Data excerpts
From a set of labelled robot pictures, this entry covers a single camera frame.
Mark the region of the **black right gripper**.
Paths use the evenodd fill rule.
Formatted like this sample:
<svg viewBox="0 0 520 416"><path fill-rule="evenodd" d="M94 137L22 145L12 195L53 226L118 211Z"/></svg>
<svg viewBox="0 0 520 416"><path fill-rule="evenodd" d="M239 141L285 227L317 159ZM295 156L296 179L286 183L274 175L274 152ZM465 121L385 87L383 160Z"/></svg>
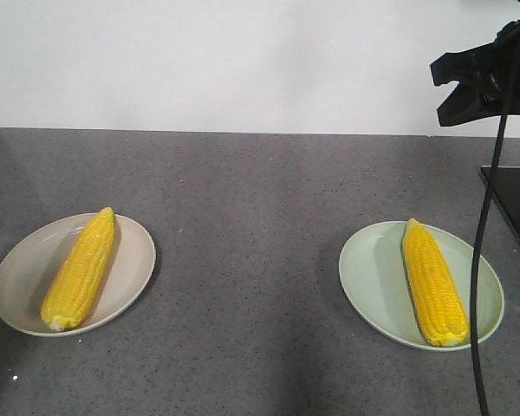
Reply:
<svg viewBox="0 0 520 416"><path fill-rule="evenodd" d="M442 127L495 117L502 111L520 115L520 20L506 23L493 44L444 53L430 64L430 72L436 87L458 81L437 108Z"/></svg>

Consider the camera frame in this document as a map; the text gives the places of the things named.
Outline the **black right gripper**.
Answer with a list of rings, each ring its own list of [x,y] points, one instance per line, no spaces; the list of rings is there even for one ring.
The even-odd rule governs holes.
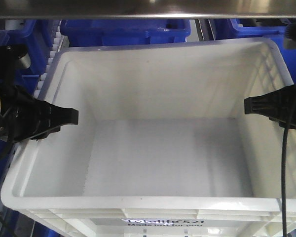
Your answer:
[[[282,128],[296,130],[296,84],[244,100],[244,113],[268,117]]]

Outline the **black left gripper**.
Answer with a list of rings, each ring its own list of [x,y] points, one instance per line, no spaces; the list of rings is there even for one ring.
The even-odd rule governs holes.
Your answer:
[[[36,100],[20,85],[0,83],[0,140],[41,140],[68,124],[78,125],[78,110]],[[48,131],[38,135],[37,126]]]

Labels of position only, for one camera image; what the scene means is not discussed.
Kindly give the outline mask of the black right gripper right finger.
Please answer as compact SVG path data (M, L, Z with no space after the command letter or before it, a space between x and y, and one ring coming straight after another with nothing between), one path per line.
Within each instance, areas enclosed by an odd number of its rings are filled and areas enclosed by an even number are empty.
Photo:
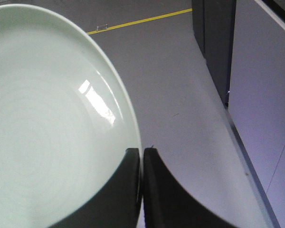
M143 208L147 228L233 228L195 200L174 178L157 149L143 155Z

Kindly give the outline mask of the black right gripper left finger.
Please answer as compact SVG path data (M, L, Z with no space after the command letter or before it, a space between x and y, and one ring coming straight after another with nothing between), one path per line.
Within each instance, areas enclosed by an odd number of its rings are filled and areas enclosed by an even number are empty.
M128 148L107 183L53 228L135 228L140 213L139 149Z

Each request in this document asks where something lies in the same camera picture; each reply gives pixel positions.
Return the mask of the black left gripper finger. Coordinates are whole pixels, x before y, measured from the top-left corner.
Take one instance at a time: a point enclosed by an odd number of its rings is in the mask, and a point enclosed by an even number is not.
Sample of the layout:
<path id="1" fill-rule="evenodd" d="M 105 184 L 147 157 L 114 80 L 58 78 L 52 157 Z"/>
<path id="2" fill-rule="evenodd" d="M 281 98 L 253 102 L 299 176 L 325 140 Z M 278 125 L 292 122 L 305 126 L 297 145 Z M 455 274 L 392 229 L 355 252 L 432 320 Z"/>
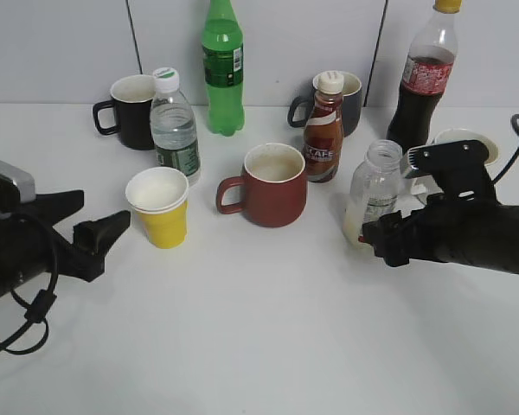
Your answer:
<path id="1" fill-rule="evenodd" d="M 104 258 L 131 224 L 131 213 L 122 210 L 99 220 L 74 226 L 73 245 L 86 254 Z"/>
<path id="2" fill-rule="evenodd" d="M 34 208 L 36 215 L 51 225 L 55 225 L 79 212 L 85 203 L 82 189 L 37 195 Z"/>

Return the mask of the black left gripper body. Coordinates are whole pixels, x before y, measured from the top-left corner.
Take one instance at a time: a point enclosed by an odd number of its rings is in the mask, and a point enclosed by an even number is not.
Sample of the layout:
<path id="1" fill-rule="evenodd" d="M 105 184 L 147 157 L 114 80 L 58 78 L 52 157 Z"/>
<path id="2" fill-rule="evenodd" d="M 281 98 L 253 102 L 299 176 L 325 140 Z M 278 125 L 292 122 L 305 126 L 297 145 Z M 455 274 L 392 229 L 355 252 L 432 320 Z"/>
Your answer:
<path id="1" fill-rule="evenodd" d="M 61 275 L 93 281 L 105 271 L 105 260 L 68 243 L 54 226 L 38 216 L 0 214 L 0 284 L 22 284 L 57 261 Z"/>

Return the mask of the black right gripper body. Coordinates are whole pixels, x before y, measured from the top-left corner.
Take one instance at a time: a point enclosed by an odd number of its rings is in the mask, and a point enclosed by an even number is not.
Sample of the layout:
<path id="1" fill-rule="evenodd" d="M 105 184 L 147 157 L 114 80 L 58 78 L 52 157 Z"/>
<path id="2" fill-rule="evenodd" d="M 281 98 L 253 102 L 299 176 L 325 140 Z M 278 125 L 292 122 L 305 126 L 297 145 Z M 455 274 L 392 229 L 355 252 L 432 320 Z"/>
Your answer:
<path id="1" fill-rule="evenodd" d="M 402 216 L 400 226 L 404 259 L 383 259 L 390 267 L 400 267 L 412 259 L 444 263 L 440 251 L 464 248 L 474 240 L 480 226 L 476 223 L 494 212 L 500 203 L 461 201 L 459 203 L 427 203 L 422 209 Z"/>

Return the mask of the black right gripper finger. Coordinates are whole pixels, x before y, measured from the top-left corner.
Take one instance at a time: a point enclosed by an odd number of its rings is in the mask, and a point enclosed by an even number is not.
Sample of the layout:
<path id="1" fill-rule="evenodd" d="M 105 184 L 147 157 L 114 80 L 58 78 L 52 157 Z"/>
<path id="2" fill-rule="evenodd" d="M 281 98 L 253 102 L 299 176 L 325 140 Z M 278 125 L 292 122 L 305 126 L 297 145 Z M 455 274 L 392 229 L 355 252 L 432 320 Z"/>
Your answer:
<path id="1" fill-rule="evenodd" d="M 404 259 L 401 244 L 401 211 L 385 214 L 379 219 L 362 224 L 362 241 L 373 248 L 380 259 Z"/>
<path id="2" fill-rule="evenodd" d="M 495 186 L 485 167 L 487 146 L 478 140 L 422 145 L 409 149 L 400 160 L 405 179 L 430 176 L 440 191 L 428 203 L 497 202 Z"/>

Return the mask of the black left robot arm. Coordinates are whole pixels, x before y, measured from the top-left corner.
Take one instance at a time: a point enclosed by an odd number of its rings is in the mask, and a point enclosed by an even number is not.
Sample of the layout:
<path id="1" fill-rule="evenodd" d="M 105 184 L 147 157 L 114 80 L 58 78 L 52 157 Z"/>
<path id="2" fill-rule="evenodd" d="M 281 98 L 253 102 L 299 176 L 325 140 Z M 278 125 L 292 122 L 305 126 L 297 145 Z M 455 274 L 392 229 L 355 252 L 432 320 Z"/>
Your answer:
<path id="1" fill-rule="evenodd" d="M 68 242 L 54 225 L 81 210 L 84 192 L 72 190 L 38 195 L 21 205 L 21 211 L 37 218 L 17 219 L 0 214 L 0 297 L 30 279 L 52 271 L 54 246 L 58 272 L 63 276 L 92 282 L 105 271 L 105 257 L 131 224 L 131 214 L 122 210 L 100 220 L 87 220 L 74 226 Z"/>

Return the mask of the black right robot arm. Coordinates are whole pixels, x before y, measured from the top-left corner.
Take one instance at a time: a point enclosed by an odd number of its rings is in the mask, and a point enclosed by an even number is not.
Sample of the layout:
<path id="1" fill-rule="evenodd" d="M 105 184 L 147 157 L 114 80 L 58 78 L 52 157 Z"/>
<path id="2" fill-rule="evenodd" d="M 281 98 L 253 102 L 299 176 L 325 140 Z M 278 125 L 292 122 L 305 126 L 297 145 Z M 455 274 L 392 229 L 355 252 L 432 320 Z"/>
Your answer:
<path id="1" fill-rule="evenodd" d="M 431 176 L 440 191 L 408 217 L 385 214 L 363 224 L 362 237 L 391 267 L 411 260 L 454 263 L 519 275 L 519 206 L 503 205 L 478 140 L 413 147 L 405 177 Z"/>

What to work on –
Copy the data exactly. Any picture it contains is to be omitted.

Solution for this problem –
From a set of labelled robot pictures, this entry covers a single camera frame.
Mark the region of the **black right gripper**.
Paths use the evenodd fill rule.
Formatted like this sample:
<svg viewBox="0 0 520 416"><path fill-rule="evenodd" d="M94 137L22 145L12 195L53 226L118 211Z"/></svg>
<svg viewBox="0 0 520 416"><path fill-rule="evenodd" d="M239 141L285 227L317 159ZM295 156L296 179L286 183L274 175L274 152ZM465 121L385 87L383 160Z"/></svg>
Reply:
<svg viewBox="0 0 520 416"><path fill-rule="evenodd" d="M442 127L495 117L502 111L520 115L520 20L506 23L493 44L444 53L430 64L430 72L436 87L458 81L437 108Z"/></svg>

Consider the camera frame in this document as a map; the text gives the places of the things named.
Outline the **black right gripper**.
Answer with a list of rings, each ring its own list of [x,y] points, one instance per line, no spaces; the list of rings is there even for one ring.
The even-odd rule governs holes.
Your answer:
[[[282,128],[296,130],[296,84],[244,100],[244,113],[268,117]]]

Outline the **black left gripper**.
Answer with a list of rings, each ring its own list of [x,y] points, one instance per line, no spaces; the list of rings is there even for one ring.
The even-odd rule governs holes.
Your answer:
[[[36,100],[20,85],[0,83],[0,140],[41,140],[68,124],[78,125],[78,110]],[[48,131],[38,135],[37,126]]]

Labels of position only, for one camera image; what the scene means is not discussed.
Kindly give the outline mask of the black right gripper right finger.
Please answer as compact SVG path data (M, L, Z with no space after the command letter or before it, a space between x and y, and one ring coming straight after another with nothing between), one path per line.
Within each instance, areas enclosed by an odd number of its rings are filled and areas enclosed by an even number are empty.
Photo:
M143 208L147 228L233 228L195 200L174 178L157 149L143 155Z

Kindly give the outline mask of the black right gripper left finger.
Please answer as compact SVG path data (M, L, Z with no space after the command letter or before it, a space between x and y, and one ring coming straight after another with nothing between), one path per line.
Within each instance, areas enclosed by an odd number of its rings are filled and areas enclosed by an even number are empty.
M128 148L107 183L53 228L135 228L140 213L139 149Z

Each request in this document asks where something lies in the same camera picture; each reply gives pixel positions.
Return the mask of the black left gripper finger. Coordinates are whole pixels, x before y, measured from the top-left corner.
Take one instance at a time: a point enclosed by an odd number of its rings is in the mask, and a point enclosed by an even number is not.
Sample of the layout:
<path id="1" fill-rule="evenodd" d="M 105 184 L 147 157 L 114 80 L 58 78 L 52 157 Z"/>
<path id="2" fill-rule="evenodd" d="M 281 98 L 253 102 L 299 176 L 325 140 Z M 278 125 L 292 122 L 305 126 L 297 145 Z M 455 274 L 392 229 L 355 252 L 432 320 Z"/>
Your answer:
<path id="1" fill-rule="evenodd" d="M 104 258 L 131 224 L 131 213 L 122 210 L 99 220 L 74 226 L 73 245 L 86 254 Z"/>
<path id="2" fill-rule="evenodd" d="M 34 208 L 36 215 L 51 225 L 55 225 L 79 212 L 85 203 L 82 189 L 37 195 Z"/>

Return the mask of the black left gripper body. Coordinates are whole pixels, x before y, measured from the top-left corner.
Take one instance at a time: a point enclosed by an odd number of its rings is in the mask, and a point enclosed by an even number is not.
Sample of the layout:
<path id="1" fill-rule="evenodd" d="M 105 184 L 147 157 L 114 80 L 58 78 L 52 157 Z"/>
<path id="2" fill-rule="evenodd" d="M 281 98 L 253 102 L 299 176 L 325 140 Z M 278 125 L 292 122 L 305 126 L 297 145 Z M 455 274 L 392 229 L 355 252 L 432 320 Z"/>
Your answer:
<path id="1" fill-rule="evenodd" d="M 61 275 L 93 281 L 105 271 L 105 260 L 68 243 L 54 226 L 38 216 L 0 214 L 0 284 L 22 284 L 57 261 Z"/>

Return the mask of the black right gripper body. Coordinates are whole pixels, x before y, measured from the top-left corner.
Take one instance at a time: a point enclosed by an odd number of its rings is in the mask, and a point enclosed by an even number is not.
Sample of the layout:
<path id="1" fill-rule="evenodd" d="M 105 184 L 147 157 L 114 80 L 58 78 L 52 157 Z"/>
<path id="2" fill-rule="evenodd" d="M 281 98 L 253 102 L 299 176 L 325 140 Z M 278 125 L 292 122 L 305 126 L 297 145 Z M 455 274 L 392 229 L 355 252 L 432 320 Z"/>
Your answer:
<path id="1" fill-rule="evenodd" d="M 402 216 L 400 226 L 404 259 L 383 259 L 390 267 L 400 267 L 412 259 L 444 263 L 440 251 L 464 248 L 474 240 L 480 226 L 476 223 L 494 212 L 500 203 L 461 201 L 459 203 L 427 203 L 422 209 Z"/>

Return the mask of the black right gripper finger. Coordinates are whole pixels, x before y, measured from the top-left corner.
Take one instance at a time: a point enclosed by an odd number of its rings is in the mask, and a point enclosed by an even number is not.
Sample of the layout:
<path id="1" fill-rule="evenodd" d="M 105 184 L 147 157 L 114 80 L 58 78 L 52 157 Z"/>
<path id="2" fill-rule="evenodd" d="M 281 98 L 253 102 L 299 176 L 325 140 Z M 278 125 L 292 122 L 305 126 L 297 145 Z M 455 274 L 392 229 L 355 252 L 432 320 Z"/>
Your answer:
<path id="1" fill-rule="evenodd" d="M 404 259 L 401 244 L 401 211 L 385 214 L 379 219 L 362 224 L 362 241 L 373 248 L 380 259 Z"/>
<path id="2" fill-rule="evenodd" d="M 495 186 L 485 167 L 487 146 L 478 140 L 422 145 L 409 149 L 400 160 L 405 179 L 430 176 L 440 191 L 428 203 L 497 202 Z"/>

Return the mask of the black left robot arm. Coordinates are whole pixels, x before y, measured from the top-left corner.
Take one instance at a time: a point enclosed by an odd number of its rings is in the mask, and a point enclosed by an even number is not.
Sample of the layout:
<path id="1" fill-rule="evenodd" d="M 105 184 L 147 157 L 114 80 L 58 78 L 52 157 Z"/>
<path id="2" fill-rule="evenodd" d="M 281 98 L 253 102 L 299 176 L 325 140 Z M 278 125 L 292 122 L 305 126 L 297 145 Z M 455 274 L 392 229 L 355 252 L 432 320 Z"/>
Your answer:
<path id="1" fill-rule="evenodd" d="M 68 242 L 54 225 L 81 210 L 84 192 L 72 190 L 38 195 L 21 205 L 21 211 L 37 218 L 17 219 L 0 214 L 0 297 L 30 279 L 52 271 L 54 246 L 58 272 L 63 276 L 92 282 L 105 271 L 105 257 L 131 224 L 131 214 L 122 210 L 100 220 L 87 220 L 74 226 Z"/>

Return the mask of the black right robot arm. Coordinates are whole pixels, x before y, measured from the top-left corner.
Take one instance at a time: a point enclosed by an odd number of its rings is in the mask, and a point enclosed by an even number is not.
Sample of the layout:
<path id="1" fill-rule="evenodd" d="M 105 184 L 147 157 L 114 80 L 58 78 L 52 157 Z"/>
<path id="2" fill-rule="evenodd" d="M 281 98 L 253 102 L 299 176 L 325 140 Z M 278 125 L 292 122 L 305 126 L 297 145 Z M 455 274 L 392 229 L 355 252 L 432 320 Z"/>
Your answer:
<path id="1" fill-rule="evenodd" d="M 431 176 L 440 191 L 408 217 L 385 214 L 363 224 L 362 237 L 391 267 L 411 260 L 454 263 L 519 275 L 519 206 L 503 205 L 478 140 L 413 147 L 405 177 Z"/>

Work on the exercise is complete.